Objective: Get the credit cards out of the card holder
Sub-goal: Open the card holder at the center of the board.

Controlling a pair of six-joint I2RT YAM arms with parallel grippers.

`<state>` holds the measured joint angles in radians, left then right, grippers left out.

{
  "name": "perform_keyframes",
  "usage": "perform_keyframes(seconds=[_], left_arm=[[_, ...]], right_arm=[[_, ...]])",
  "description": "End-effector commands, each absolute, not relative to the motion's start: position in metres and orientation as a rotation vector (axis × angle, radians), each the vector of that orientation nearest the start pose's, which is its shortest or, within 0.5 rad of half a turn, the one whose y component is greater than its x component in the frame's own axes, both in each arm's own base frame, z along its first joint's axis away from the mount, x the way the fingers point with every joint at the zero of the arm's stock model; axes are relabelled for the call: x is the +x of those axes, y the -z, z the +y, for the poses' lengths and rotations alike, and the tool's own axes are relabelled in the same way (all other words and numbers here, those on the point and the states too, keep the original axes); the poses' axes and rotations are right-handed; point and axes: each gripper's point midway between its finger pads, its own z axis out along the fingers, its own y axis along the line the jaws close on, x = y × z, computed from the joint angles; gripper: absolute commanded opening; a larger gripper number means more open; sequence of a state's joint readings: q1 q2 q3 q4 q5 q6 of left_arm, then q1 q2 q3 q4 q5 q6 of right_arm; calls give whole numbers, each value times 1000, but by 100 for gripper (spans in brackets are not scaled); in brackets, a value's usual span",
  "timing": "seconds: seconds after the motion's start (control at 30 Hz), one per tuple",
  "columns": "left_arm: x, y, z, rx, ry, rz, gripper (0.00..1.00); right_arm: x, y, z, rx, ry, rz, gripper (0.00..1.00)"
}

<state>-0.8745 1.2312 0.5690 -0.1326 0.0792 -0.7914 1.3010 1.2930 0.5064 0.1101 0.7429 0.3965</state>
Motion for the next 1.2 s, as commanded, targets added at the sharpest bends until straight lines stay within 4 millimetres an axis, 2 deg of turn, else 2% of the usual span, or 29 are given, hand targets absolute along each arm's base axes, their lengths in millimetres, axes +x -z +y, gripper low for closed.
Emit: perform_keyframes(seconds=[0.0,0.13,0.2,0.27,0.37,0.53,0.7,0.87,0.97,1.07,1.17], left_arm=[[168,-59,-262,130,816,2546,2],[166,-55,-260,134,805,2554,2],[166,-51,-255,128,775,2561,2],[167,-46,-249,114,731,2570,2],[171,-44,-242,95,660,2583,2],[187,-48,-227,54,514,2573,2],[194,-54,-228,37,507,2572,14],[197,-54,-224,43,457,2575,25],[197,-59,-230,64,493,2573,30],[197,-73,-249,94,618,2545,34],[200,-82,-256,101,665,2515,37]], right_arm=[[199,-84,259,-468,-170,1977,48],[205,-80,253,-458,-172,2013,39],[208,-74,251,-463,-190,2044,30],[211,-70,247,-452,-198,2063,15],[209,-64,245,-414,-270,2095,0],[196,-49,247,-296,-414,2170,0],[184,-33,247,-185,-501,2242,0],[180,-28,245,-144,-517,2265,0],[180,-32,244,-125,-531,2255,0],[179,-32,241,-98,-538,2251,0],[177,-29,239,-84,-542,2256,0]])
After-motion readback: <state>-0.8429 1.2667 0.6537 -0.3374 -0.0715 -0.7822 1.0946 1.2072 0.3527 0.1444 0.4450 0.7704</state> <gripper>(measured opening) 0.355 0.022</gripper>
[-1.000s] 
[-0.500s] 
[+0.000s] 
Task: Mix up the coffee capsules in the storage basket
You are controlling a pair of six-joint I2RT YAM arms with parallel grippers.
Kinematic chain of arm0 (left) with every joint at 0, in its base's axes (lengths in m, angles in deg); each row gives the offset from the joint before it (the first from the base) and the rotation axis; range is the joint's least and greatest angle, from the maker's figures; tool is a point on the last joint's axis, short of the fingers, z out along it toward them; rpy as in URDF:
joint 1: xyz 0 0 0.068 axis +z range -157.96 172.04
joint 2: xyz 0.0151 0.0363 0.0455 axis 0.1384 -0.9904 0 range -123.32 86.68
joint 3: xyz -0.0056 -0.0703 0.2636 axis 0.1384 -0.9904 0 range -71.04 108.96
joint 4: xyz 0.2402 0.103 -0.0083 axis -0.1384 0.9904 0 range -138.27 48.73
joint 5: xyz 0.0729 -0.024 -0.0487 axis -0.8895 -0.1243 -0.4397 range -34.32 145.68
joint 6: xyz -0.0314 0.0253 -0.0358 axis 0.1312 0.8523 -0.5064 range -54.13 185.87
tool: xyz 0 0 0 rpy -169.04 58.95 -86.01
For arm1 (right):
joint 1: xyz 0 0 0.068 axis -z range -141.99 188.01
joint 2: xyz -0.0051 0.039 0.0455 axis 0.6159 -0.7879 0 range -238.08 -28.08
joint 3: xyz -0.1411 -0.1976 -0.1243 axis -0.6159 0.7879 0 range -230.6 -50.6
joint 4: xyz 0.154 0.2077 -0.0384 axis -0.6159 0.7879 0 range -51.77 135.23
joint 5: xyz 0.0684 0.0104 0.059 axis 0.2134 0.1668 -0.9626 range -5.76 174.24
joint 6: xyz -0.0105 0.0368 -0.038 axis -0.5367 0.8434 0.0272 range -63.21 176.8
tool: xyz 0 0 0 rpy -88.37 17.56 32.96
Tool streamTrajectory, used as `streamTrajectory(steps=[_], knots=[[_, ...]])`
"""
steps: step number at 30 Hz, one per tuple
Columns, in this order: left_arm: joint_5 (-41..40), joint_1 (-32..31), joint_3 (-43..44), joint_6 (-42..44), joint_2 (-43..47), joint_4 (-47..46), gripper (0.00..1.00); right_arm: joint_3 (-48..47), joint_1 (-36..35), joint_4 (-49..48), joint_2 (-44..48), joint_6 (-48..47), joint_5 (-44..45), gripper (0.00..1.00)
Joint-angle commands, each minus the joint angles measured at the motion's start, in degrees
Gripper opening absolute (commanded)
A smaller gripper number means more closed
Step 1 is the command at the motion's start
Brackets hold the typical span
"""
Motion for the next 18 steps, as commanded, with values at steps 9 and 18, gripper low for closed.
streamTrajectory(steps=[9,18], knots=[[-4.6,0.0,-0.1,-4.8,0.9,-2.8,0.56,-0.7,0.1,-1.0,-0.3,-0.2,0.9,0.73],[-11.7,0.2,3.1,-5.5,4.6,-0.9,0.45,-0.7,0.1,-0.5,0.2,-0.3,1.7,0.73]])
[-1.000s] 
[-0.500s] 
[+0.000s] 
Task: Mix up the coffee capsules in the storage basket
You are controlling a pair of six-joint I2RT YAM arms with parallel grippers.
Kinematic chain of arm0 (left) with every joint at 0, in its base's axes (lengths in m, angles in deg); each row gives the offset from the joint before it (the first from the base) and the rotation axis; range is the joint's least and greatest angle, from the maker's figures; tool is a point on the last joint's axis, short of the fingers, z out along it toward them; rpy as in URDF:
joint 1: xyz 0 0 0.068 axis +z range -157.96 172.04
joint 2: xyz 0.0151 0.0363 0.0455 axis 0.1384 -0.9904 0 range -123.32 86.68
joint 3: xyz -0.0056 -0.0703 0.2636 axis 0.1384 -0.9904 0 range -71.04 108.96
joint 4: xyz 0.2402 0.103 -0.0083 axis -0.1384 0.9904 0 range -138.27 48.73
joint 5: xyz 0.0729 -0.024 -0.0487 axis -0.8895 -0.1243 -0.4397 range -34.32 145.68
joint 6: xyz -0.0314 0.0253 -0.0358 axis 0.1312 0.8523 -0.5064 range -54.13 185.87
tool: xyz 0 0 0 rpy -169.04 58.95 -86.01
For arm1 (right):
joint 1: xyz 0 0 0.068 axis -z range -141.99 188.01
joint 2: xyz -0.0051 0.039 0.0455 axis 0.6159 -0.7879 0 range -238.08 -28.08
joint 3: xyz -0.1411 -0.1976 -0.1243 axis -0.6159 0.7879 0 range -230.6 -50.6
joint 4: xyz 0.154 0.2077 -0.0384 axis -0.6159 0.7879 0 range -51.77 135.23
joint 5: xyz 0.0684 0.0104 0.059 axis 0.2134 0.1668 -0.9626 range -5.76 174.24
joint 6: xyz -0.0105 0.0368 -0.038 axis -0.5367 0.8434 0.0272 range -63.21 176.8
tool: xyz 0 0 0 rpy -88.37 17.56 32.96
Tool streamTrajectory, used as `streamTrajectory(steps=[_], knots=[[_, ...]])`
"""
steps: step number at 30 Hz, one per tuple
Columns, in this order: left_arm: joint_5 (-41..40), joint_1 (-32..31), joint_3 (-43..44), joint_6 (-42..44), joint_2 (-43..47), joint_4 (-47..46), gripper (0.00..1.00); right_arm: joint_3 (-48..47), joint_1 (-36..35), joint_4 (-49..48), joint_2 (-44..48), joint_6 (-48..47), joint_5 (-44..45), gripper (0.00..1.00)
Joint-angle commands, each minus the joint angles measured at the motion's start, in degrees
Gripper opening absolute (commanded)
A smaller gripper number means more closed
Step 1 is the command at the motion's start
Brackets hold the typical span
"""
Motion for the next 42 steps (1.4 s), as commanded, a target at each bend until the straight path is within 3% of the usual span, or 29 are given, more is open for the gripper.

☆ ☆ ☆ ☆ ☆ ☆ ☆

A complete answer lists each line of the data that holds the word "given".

• [Task answer]
Motion for the next 1.2 s, as commanded, targets added at the sharpest bends until straight lines stay within 4 millimetres an axis, 2 deg of turn, else 2% of the usual span, or 29 are given, hand targets absolute along each arm's base axes, their lengths in millimetres, axes +x -z +y, gripper low for closed.
Motion for the next 42 steps (1.4 s), as commanded, a target at each bend until the straight path is within 3% of the usual span, or 29 are given, more is open for the gripper.

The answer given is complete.